Yahoo Sports, via Football Insider, reports that West Ham may be able to break even as interest from Wolfsburg and Werder Bremen develops.
TransferFeed’s live tracker also lists Werder Bremen in the picture, with repeated notes that West Ham are not expected to simply release him for nothing.
For a club trying to build a promotion squad under Nuno Espirito Santo, that distinction matters.
A clean Fullkrug exit would not just remove a misfiring senior forward from the wage bill. It would help West Ham show that painful transfer mistakes can still be converted into usable squad-building room.
Fullkrug Exit Has To Be More Than Damage Limitation
West Ham’s original gamble was easy to understand.
Sky Sports reported that Fullkrug signed a four-year deal after arriving from Borussia Dortmund for around £27.5million, having scored 16 times in 46 appearances during a season that ended with Dortmund reaching the Champions League final.
The profile made sense on paper: penalty-box presence, aerial power, back-to-goal security and European pedigree.
The problem is that West Ham bought a specialist at Premier League prices, then never got the reliability required to build around him.
His January loan to AC Milan already told its own story. West Ham were no longer waiting for a late surge in east London; they were protecting themselves from a sunk-cost spiral.
The new question is whether they can turn that temporary escape route into a permanent reset.
If Wolfsburg or Werder can get close enough to West Ham’s valuation, Nuno gains two benefits at once.
He removes a senior forward whose best role does not naturally fit a high-tempo Championship campaign, and he frees budget for a striker who can press, repeat runs and handle the brutal Saturday-Tuesday rhythm.

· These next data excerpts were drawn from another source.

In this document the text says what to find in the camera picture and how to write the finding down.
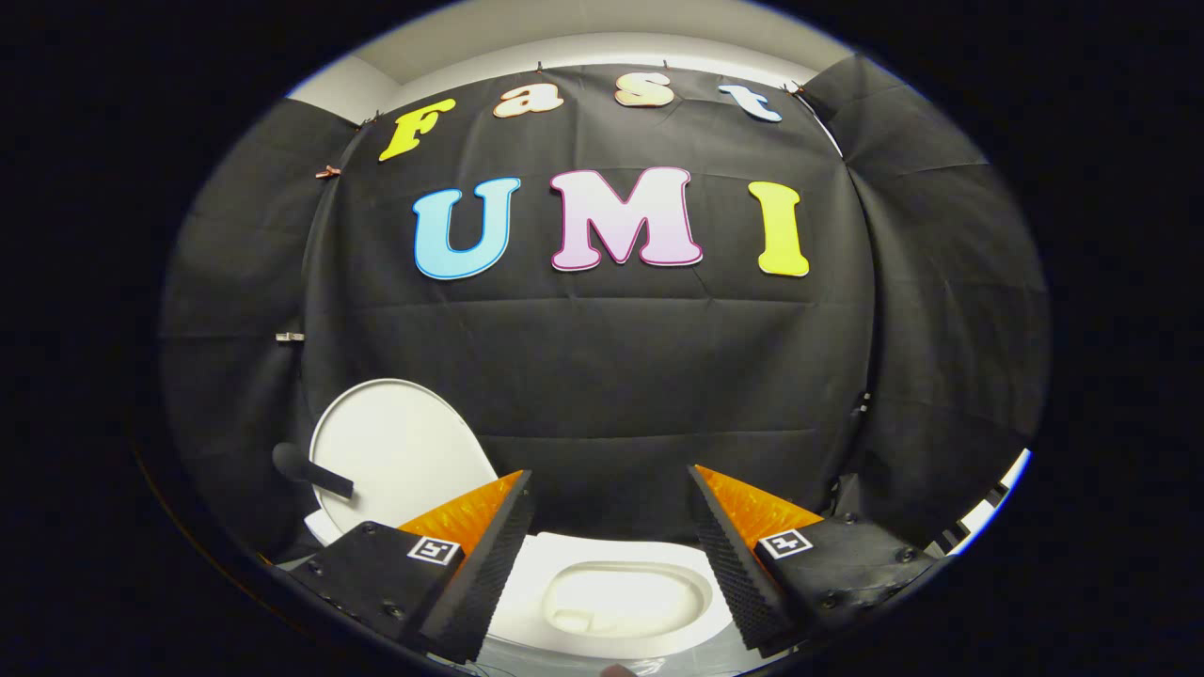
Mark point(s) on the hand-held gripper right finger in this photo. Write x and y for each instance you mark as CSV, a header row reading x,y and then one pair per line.
x,y
734,574

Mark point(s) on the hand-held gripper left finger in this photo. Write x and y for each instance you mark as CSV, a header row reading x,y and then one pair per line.
x,y
484,574

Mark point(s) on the white toilet lid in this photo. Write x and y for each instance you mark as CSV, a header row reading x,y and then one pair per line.
x,y
404,451

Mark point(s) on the black backdrop cloth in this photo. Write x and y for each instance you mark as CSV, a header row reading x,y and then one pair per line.
x,y
611,357

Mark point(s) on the black and white striped panel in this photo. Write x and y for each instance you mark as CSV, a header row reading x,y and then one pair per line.
x,y
983,512

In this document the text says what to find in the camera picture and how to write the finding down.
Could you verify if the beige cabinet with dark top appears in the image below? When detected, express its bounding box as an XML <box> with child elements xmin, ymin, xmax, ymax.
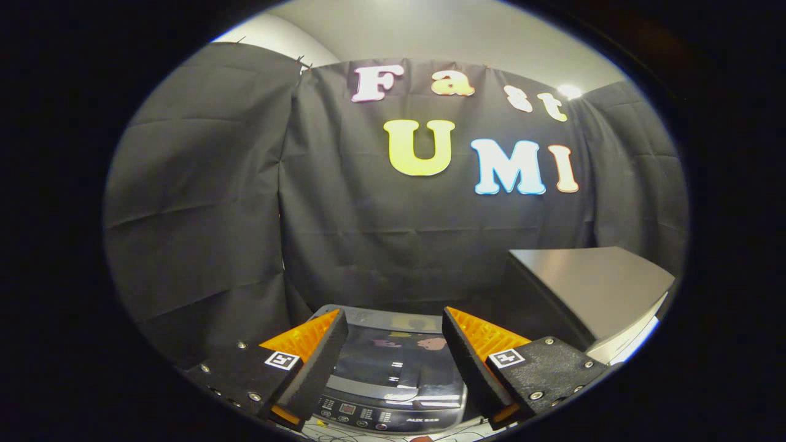
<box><xmin>502</xmin><ymin>246</ymin><xmax>677</xmax><ymax>366</ymax></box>

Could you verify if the black backdrop cloth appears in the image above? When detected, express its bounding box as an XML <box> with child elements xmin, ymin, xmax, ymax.
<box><xmin>103</xmin><ymin>42</ymin><xmax>690</xmax><ymax>369</ymax></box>

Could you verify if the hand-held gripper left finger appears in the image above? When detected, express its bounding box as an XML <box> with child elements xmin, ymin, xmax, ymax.
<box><xmin>184</xmin><ymin>309</ymin><xmax>349</xmax><ymax>430</ymax></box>

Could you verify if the dark grey washing machine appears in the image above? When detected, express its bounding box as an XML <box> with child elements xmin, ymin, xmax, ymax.
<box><xmin>306</xmin><ymin>304</ymin><xmax>471</xmax><ymax>435</ymax></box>

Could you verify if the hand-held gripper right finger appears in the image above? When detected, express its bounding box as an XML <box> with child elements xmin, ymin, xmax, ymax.
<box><xmin>442</xmin><ymin>306</ymin><xmax>612</xmax><ymax>430</ymax></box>

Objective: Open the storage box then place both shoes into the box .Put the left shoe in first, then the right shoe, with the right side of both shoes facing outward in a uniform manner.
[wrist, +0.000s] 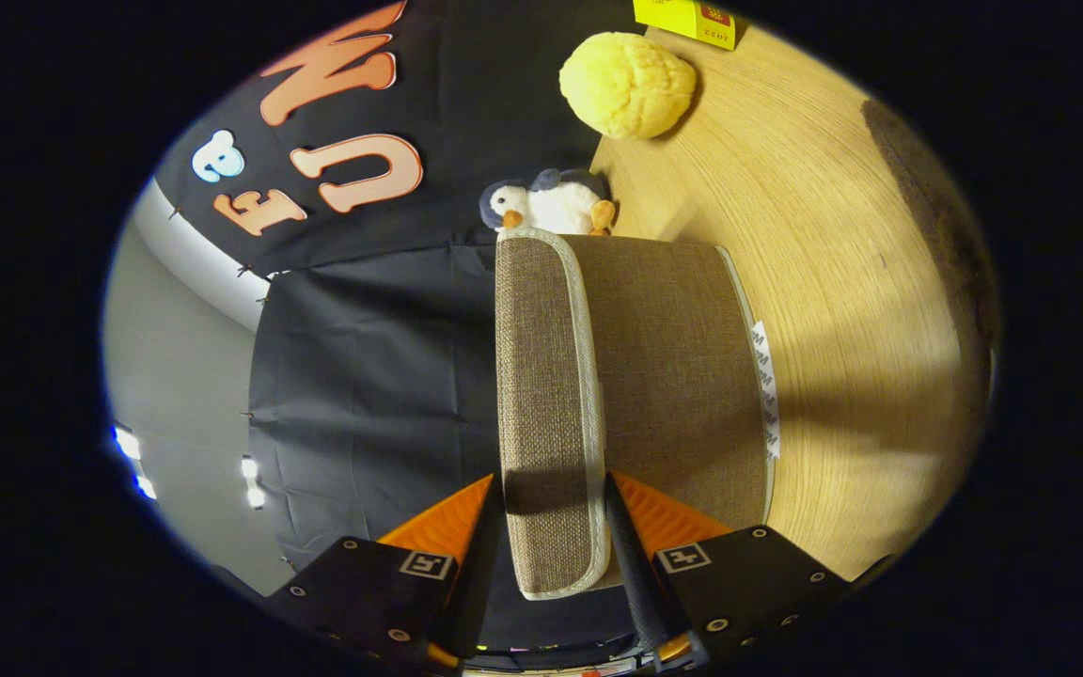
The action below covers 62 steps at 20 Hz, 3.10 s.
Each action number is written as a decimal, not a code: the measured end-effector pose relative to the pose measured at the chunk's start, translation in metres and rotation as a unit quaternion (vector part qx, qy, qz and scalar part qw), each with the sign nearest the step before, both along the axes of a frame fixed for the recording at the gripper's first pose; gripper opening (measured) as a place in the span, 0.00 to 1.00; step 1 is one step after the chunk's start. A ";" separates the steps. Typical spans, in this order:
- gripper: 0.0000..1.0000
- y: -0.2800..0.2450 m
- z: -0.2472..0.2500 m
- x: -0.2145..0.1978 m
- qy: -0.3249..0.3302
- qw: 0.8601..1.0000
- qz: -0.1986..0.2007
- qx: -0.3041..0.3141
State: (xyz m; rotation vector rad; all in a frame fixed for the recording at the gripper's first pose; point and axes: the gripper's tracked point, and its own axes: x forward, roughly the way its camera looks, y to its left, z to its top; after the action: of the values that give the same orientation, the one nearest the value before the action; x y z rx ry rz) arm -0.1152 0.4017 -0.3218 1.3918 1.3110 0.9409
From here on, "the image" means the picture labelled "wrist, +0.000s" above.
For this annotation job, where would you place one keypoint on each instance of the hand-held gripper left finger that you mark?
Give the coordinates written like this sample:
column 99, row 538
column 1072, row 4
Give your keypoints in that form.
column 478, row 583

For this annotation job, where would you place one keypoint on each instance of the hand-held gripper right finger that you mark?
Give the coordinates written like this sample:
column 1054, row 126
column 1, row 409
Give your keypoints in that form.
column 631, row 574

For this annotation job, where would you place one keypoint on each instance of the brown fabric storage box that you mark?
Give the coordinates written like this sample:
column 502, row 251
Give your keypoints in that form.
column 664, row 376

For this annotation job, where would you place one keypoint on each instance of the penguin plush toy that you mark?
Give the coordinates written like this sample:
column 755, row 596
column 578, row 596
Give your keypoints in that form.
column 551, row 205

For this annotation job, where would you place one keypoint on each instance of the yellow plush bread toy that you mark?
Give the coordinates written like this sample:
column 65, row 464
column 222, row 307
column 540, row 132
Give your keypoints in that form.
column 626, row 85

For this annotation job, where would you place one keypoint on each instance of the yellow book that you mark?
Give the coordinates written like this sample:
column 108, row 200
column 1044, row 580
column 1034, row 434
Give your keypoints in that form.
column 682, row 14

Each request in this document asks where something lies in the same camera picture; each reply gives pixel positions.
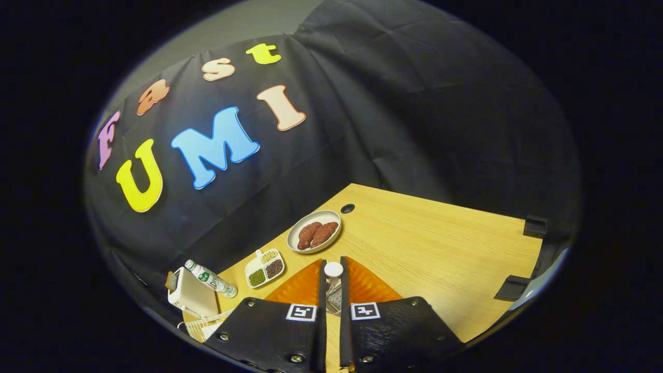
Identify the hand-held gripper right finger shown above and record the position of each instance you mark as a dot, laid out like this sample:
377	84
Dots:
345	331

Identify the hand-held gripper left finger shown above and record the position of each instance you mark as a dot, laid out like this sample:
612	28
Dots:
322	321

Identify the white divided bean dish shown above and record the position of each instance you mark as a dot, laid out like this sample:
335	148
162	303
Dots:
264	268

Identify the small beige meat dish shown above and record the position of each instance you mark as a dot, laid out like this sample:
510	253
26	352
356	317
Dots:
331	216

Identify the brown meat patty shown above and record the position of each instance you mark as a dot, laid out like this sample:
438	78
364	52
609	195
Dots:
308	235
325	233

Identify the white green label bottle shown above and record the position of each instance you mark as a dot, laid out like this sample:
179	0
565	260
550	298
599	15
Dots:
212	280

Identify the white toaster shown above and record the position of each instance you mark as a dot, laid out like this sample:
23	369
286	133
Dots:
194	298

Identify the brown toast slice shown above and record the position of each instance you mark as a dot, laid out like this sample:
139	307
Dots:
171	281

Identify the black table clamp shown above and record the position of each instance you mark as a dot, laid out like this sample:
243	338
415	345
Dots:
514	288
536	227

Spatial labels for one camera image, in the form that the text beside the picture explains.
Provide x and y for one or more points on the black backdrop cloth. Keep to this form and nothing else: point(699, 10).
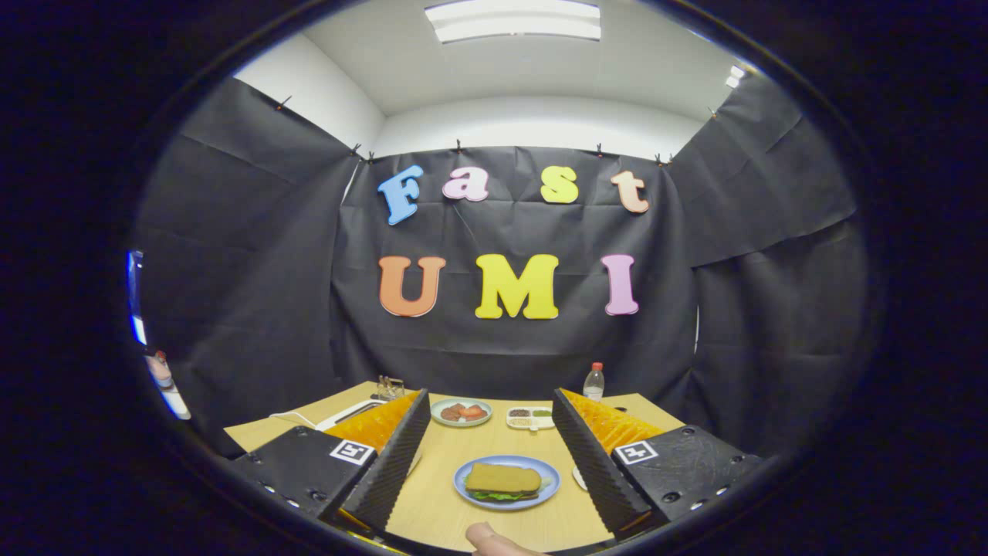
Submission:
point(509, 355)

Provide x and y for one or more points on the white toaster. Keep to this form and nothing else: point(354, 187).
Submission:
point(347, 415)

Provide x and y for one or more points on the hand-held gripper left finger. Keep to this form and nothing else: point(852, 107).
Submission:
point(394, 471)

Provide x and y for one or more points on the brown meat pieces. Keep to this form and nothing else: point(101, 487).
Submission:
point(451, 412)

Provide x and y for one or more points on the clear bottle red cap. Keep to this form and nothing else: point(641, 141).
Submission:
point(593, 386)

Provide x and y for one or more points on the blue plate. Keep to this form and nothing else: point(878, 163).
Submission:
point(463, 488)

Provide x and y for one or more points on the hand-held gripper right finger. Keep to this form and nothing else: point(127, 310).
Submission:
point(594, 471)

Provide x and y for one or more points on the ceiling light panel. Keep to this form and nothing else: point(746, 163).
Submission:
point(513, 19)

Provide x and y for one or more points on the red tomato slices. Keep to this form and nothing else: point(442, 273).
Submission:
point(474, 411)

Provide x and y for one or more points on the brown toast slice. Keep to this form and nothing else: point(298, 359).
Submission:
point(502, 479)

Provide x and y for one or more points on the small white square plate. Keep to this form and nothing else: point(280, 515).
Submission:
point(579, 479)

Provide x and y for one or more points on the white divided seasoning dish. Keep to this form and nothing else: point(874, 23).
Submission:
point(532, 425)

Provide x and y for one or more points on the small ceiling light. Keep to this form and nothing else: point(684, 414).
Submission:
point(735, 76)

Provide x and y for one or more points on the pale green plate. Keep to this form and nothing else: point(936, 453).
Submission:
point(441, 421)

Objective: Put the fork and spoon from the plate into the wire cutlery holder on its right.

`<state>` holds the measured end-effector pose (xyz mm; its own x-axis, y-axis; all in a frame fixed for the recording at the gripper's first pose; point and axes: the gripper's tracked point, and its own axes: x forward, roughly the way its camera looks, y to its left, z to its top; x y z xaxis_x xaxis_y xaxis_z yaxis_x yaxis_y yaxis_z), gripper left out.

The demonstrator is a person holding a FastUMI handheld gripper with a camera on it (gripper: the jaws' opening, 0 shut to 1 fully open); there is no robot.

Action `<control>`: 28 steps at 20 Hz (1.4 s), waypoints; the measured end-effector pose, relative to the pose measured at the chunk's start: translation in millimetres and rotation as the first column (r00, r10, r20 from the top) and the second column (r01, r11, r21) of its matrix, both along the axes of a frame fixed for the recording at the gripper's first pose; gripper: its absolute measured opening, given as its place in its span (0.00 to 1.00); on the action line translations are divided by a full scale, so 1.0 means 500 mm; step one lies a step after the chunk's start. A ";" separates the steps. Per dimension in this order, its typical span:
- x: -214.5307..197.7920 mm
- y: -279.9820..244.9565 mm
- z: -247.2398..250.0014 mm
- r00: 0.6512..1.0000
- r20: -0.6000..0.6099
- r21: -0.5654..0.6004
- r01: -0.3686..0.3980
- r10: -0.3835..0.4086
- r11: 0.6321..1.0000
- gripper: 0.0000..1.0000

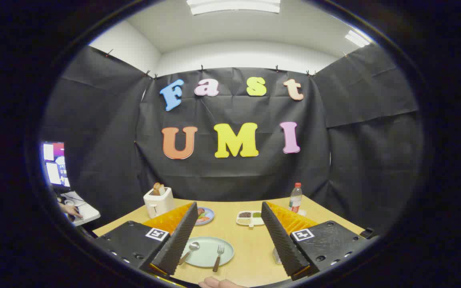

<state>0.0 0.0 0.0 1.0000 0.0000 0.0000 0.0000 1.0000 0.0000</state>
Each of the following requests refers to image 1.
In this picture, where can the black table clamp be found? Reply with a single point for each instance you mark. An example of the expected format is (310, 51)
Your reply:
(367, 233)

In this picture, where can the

The Break-Even Framing Is The Real Prize
The phrase “break even” is doing heavy lifting here.
It does not mean the transfer suddenly becomes a success. Wages, opportunity cost and lost time still sit on the ledger.
But in West Ham’s current position, avoiding a major fee loss would be a meaningful recovery act.
Championship relegation has forced every outgoing to carry strategic value. Jarrod Bowen, Mateus Fernandes and Crysencio Summerville dominate the bigger-market conversations, but the Fullkrug decision is a more precise test of operational discipline.
This is where West Ham cannot repeat old habits.
A sentimental reunion route to Werder Bremen may appeal to the player, yet the club’s job is not to tidy the story for everyone else.
It is to extract the best possible value and then spend the freed space on a promotion-ready forward.
Read West Ham has already examined why Rafiu Durosinmi gives Nuno a striker risk worth testing, and that debate is relevant here.
If Fullkrug goes, West Ham need a forward who fits the next campaign rather than the last recruitment idea.
Nuno Needs A Cleaner Forward Plan
Nuno’s retention after relegation was framed around an immediate Premier League return, and that promise cannot survive a confused forward line.
West Ham have already been linked with younger, more mobile options, and the Durosinmi discussion shows the club are looking at different striker profiles.
The priority now is clarity.
Fullkrug’s future cannot drift into pre-season as another unresolved wage and squad-place problem.
Read West Ham has also looked at why Bobby Clark’s Derby move sent a Championship recruitment warning, and the same principle applies to the striker department.
Decisive clubs act before the market hardens.
The best outcome is brutally practical: sell, protect the balance sheet and move fast.
If West Ham can turn Fullkrug from failed marquee signing into a break-even departure, they will not erase the mistake.
They will at least prove the rebuild has learned from it.